Tether, the company behind the market-leading stablecoin Tether, has addressed concerns about its operating decisions. According to documents released by the New York Attorney General (NYAG), Tether reportedly deactivated approximately 29 accounts belonging to well-k now cryptocurrency players in 2021. Most of the people on the list appear to have had their accounts terminated for different reasons.
While the reason for the account termination was not disclosed, Tether responded that it would not comment on personal relationships. However, the company clarified that all individuals have undergone rigorous compliance checks during onboarding and are subject to ongoing monitoring, as set out in Tether's compliance policy. The deactivated accounts include MoonPay, BlockFi, CMS Holdings, and Galois Capital.
Although the NYAG investigation ended as early as February 2021, it is understood that some documents in the investigation will continue until about June of the same year. User code in these documents has been edited.

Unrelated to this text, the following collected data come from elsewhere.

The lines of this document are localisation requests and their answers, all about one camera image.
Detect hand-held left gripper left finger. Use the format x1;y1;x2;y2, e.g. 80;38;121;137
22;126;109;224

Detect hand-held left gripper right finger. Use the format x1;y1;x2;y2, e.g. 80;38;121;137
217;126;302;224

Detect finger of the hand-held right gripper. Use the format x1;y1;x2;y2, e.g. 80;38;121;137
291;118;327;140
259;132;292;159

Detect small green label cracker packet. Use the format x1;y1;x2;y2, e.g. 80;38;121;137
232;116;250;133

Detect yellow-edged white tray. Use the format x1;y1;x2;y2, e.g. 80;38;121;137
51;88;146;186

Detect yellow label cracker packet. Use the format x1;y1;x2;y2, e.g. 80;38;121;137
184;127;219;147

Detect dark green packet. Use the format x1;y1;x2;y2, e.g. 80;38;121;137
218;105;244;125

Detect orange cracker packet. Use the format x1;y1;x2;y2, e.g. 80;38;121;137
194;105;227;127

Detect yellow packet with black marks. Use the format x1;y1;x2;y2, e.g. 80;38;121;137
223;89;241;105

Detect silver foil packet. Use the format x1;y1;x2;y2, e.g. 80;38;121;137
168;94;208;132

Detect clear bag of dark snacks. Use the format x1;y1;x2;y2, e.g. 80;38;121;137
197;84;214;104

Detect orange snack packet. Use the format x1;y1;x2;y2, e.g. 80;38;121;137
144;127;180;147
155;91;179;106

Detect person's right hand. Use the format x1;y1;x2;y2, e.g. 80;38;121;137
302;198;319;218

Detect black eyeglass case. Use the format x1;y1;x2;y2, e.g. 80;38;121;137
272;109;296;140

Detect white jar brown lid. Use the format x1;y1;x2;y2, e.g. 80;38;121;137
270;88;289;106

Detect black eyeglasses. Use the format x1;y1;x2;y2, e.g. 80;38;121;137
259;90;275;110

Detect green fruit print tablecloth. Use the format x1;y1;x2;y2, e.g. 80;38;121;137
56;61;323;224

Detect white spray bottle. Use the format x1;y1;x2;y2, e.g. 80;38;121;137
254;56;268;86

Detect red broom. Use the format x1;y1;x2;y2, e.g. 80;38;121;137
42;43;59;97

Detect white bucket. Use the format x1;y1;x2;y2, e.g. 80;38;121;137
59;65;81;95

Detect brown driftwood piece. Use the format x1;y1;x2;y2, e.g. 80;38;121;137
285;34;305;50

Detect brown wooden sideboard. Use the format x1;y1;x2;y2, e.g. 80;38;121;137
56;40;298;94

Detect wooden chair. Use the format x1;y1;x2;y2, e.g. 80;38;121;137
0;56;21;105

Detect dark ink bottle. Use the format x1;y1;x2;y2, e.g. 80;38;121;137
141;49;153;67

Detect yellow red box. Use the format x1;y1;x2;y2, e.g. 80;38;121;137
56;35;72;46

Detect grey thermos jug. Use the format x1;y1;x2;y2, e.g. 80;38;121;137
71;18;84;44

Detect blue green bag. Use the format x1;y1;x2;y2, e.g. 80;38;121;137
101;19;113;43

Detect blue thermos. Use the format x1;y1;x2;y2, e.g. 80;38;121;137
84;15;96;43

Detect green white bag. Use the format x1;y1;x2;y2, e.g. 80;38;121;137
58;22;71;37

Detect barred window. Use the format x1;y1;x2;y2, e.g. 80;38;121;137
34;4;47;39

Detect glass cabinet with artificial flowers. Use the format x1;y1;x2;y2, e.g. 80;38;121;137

The NYAG collected the documents as part of its investigation into the misappropriation of $850 million from Tether and its sister company Bitfinex. During this time, iFinex, the parent company of both entities, requested a 30-day extension to produce key financial documents before the Previously scheduled date expired. Ultimately, the parties involved reached a settlement, with Tether agreeing to pay an $18.5 million fine and cease trading in New York. Subsequently, the media and Coinbase asked the NYAG to publicly disclose Tether's initial quart erly report under the Freedom of Information Act. However, Tether opposed the request, citing the need to protect its customers' confidential information from potential exploitation by malicious individuals.
Despite Tether's objections, the NYAG gave media access to the documents, revealing how many of the company's accounts were deactivated.